Cationic solid lipid nanoparticles with primary and quaternary amines for release of saquinavir and biocompatibility with endothelia

Application of cationic solid lipid nanoparticles (CSLNs), comprising complex internal matrix and lipid-regulated external surface, is an intriguing issue in current bionanotechnology. This study presents dissolution kinetics of saquinavir (SQV) from CSLNs with cholesterol-mediated esterquat 1 (EQ 1) and biocompatibility of SQV-loaded CSLNs with human brain-microvascular endothelial cells (HBMECs). CSLNs with SQV in lipid cores containing cholesterol were dissolved and incubated with HBMECs.

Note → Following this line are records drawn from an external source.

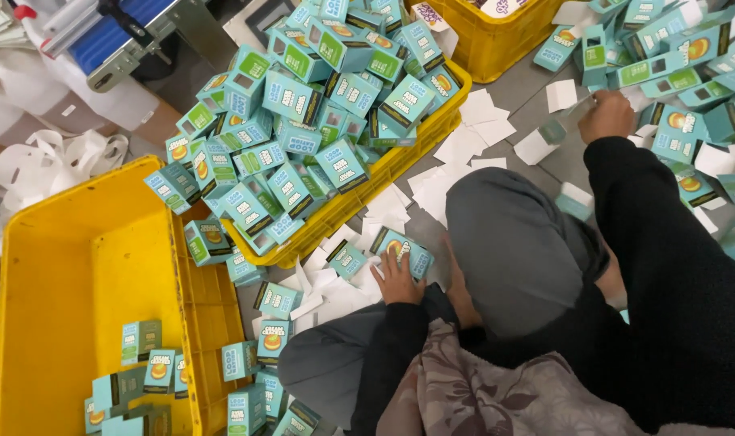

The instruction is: The person sits on the floor and assembles small teal and green cardboard boxes by hand. They pick up flat pieces of cardboard, fold them into box shapes, and place the finished boxes into a yellow crate. The process is repeated continuously throughout the video.

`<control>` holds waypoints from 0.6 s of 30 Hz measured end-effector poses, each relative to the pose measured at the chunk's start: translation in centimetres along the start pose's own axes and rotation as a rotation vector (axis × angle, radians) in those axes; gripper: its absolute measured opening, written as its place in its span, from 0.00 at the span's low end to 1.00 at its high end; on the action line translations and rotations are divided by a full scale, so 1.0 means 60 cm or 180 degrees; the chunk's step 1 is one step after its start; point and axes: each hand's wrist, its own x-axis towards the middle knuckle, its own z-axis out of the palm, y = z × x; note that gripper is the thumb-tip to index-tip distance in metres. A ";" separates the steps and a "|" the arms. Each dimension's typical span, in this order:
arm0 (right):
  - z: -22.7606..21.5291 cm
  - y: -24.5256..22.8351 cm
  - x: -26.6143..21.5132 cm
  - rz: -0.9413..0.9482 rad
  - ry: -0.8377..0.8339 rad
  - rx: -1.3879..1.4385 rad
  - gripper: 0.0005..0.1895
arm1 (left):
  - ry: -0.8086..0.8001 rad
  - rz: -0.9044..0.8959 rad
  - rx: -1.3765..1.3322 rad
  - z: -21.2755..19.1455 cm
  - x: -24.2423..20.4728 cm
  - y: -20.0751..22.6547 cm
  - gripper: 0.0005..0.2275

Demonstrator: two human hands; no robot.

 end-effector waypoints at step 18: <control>-0.109 0.031 0.192 -0.1660 -0.0509 0.2012 0.14 | 0.0647 -0.0309 -0.0362 -0.021 0.031 0.027 0.27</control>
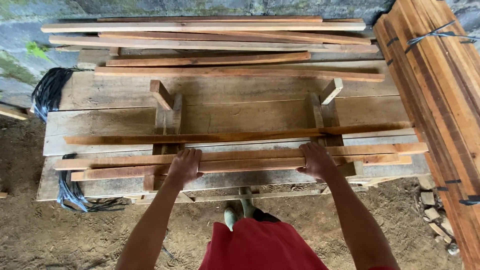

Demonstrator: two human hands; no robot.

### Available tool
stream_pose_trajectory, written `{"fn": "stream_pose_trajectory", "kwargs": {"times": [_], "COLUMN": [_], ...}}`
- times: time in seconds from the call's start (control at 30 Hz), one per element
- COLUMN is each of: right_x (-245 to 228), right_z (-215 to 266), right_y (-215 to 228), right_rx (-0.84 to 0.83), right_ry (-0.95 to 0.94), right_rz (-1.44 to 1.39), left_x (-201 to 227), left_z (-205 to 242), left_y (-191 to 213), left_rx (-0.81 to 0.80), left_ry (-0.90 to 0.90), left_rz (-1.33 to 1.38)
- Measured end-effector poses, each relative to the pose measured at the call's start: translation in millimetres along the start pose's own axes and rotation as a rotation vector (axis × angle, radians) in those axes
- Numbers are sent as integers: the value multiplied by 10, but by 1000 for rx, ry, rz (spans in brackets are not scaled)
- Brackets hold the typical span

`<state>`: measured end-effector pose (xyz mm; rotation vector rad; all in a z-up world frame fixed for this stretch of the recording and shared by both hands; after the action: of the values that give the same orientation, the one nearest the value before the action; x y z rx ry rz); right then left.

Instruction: The person is selecting, aligning, and stacking thin wooden strips on a jig on a workbench.

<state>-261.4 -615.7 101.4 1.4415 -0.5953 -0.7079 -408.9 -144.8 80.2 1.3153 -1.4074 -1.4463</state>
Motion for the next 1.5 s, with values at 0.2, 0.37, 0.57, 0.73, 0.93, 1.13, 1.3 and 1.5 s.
{"fn": "stream_pose_trajectory", "kwargs": {"times": [0.2, 0.37, 0.57, 0.73, 0.93, 1.13, 1.3, 1.5], "right_x": [59, -10, -216, -244, 200, 9, 123, 609], "right_z": [-15, -26, -4, -22, -492, -724, -678, -610], "right_y": [-73, 67, 433, 540, 434, 852, 599, -180], "right_rx": [-58, -72, -79, -136, -12, -104, -276, -460], "right_ry": [-18, -25, -56, -172, -342, -340, -285, -238], "right_rz": [-5, 49, -37, -319, -224, -343, -260, -379], "left_x": [31, 20, 45, -20, -594, -754, -781, -625], "left_z": [-13, 2, -54, -134, -525, -605, -528, -459], "left_y": [221, 61, 641, 855, 294, -231, -241, 308], "left_rx": [13, 29, -111, -355, -517, -427, -557, -799], "left_ry": [-18, -21, 67, 187, 572, 449, 318, 295], "left_rz": [22, 69, 249, 583, 588, 516, 455, 517]}}
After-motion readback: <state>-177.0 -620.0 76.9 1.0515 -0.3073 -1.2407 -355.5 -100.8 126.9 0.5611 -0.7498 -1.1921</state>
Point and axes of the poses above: each hand's wrist, its own z-axis away from the middle knuckle, its own y-axis out of the back of the hand, x = y × z, the point moved 5 cm from there along -z, towards the middle knuckle, and after that the axes turned 2 degrees about x, right-handed, at the moved point
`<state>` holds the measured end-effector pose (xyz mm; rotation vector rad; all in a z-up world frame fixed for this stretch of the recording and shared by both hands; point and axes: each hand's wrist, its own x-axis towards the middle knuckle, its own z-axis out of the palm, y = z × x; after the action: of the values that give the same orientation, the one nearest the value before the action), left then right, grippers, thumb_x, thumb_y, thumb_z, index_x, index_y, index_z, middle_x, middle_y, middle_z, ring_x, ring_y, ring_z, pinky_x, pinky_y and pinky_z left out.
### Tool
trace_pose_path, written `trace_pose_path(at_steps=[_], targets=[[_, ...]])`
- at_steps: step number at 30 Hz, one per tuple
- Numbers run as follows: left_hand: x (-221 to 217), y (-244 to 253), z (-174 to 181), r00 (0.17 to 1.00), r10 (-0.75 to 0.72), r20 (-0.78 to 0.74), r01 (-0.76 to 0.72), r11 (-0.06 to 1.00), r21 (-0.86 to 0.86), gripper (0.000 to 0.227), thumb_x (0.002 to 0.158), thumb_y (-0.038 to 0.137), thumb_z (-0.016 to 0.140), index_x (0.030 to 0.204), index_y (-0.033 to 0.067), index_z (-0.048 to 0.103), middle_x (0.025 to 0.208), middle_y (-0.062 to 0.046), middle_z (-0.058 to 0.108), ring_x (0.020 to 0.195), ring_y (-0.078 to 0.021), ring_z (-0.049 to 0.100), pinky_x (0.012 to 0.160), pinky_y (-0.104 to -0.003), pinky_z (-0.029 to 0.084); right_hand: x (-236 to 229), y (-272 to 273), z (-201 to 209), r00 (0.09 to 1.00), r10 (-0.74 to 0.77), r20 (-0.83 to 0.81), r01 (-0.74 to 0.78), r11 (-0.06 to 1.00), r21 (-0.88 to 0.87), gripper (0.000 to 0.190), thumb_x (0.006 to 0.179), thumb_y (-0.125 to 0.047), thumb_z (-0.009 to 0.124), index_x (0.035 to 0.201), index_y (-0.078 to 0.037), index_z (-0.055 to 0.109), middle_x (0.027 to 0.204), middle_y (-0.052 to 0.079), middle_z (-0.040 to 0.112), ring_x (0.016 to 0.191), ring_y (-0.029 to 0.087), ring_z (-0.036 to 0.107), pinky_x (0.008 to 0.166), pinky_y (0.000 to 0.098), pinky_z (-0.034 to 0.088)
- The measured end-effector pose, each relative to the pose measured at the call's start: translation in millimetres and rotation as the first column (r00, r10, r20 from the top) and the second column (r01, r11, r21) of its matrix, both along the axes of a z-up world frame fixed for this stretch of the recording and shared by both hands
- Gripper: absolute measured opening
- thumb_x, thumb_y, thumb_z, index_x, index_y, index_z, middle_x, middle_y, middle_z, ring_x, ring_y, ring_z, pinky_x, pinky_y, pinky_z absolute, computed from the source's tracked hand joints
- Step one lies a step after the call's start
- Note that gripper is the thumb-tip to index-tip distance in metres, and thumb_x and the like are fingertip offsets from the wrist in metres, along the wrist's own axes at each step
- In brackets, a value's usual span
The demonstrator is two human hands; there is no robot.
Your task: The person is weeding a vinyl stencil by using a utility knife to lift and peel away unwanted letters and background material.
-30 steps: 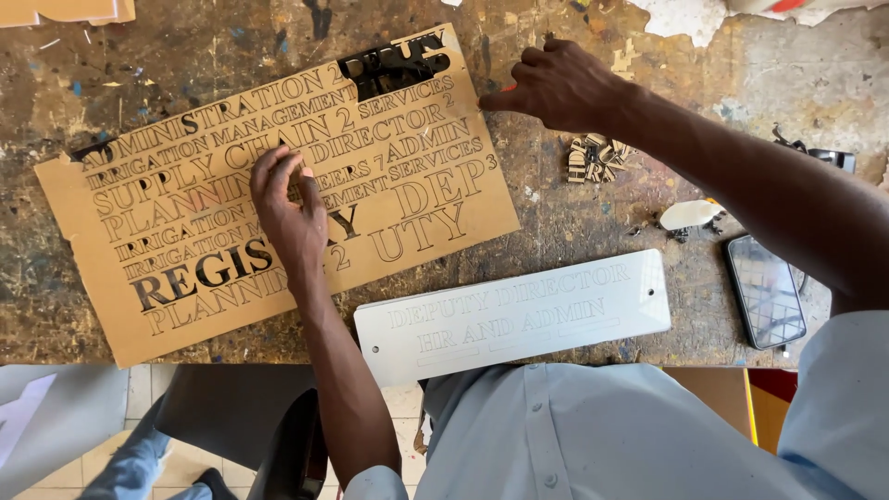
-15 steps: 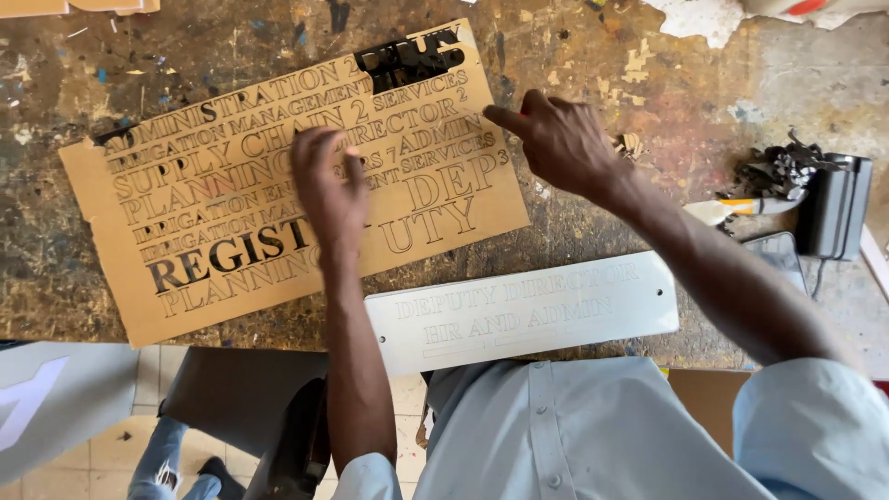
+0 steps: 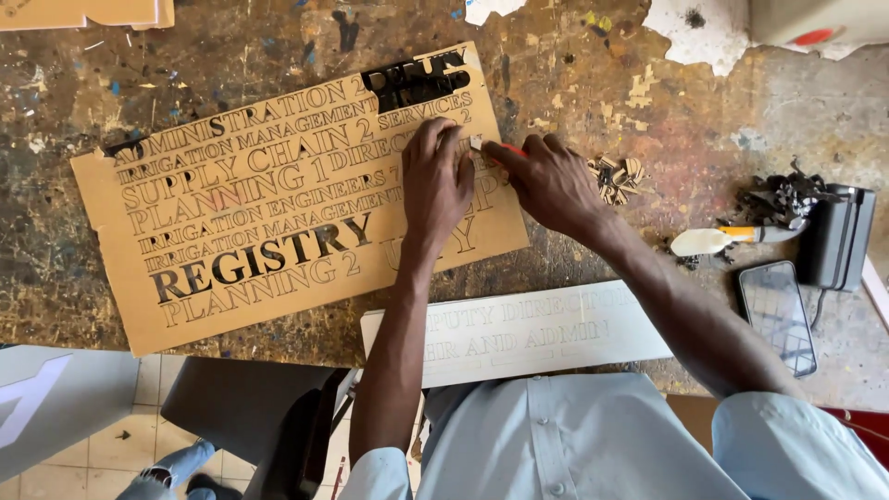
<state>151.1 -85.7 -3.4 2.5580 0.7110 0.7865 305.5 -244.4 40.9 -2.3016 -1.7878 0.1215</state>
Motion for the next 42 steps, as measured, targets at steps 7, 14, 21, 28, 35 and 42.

The results revealed that an increase in the weight percentage of EQ 1 reduced the entrapment efficiency of SQV. In addition, the entrapment efficiency of SQV enhanced, when the weight percentage of cholesterol increased from 0% to 25% (w/w). The reverse was true when cholesterol increased from 0% to 75% (w/w). The dissolution profiles demonstrated that the mediation of cholesterol favored the sustained release of SQV. When the weight percentage of EQ 1 increased, the viability of HBMECs enhanced. An increase in the weight percentage of cholesterol, however, reduced the viability of HBMECs. The innovated CSLNs containing cholesterol can be effective in controlled release of SQV without inducing significant endothelial toxicity.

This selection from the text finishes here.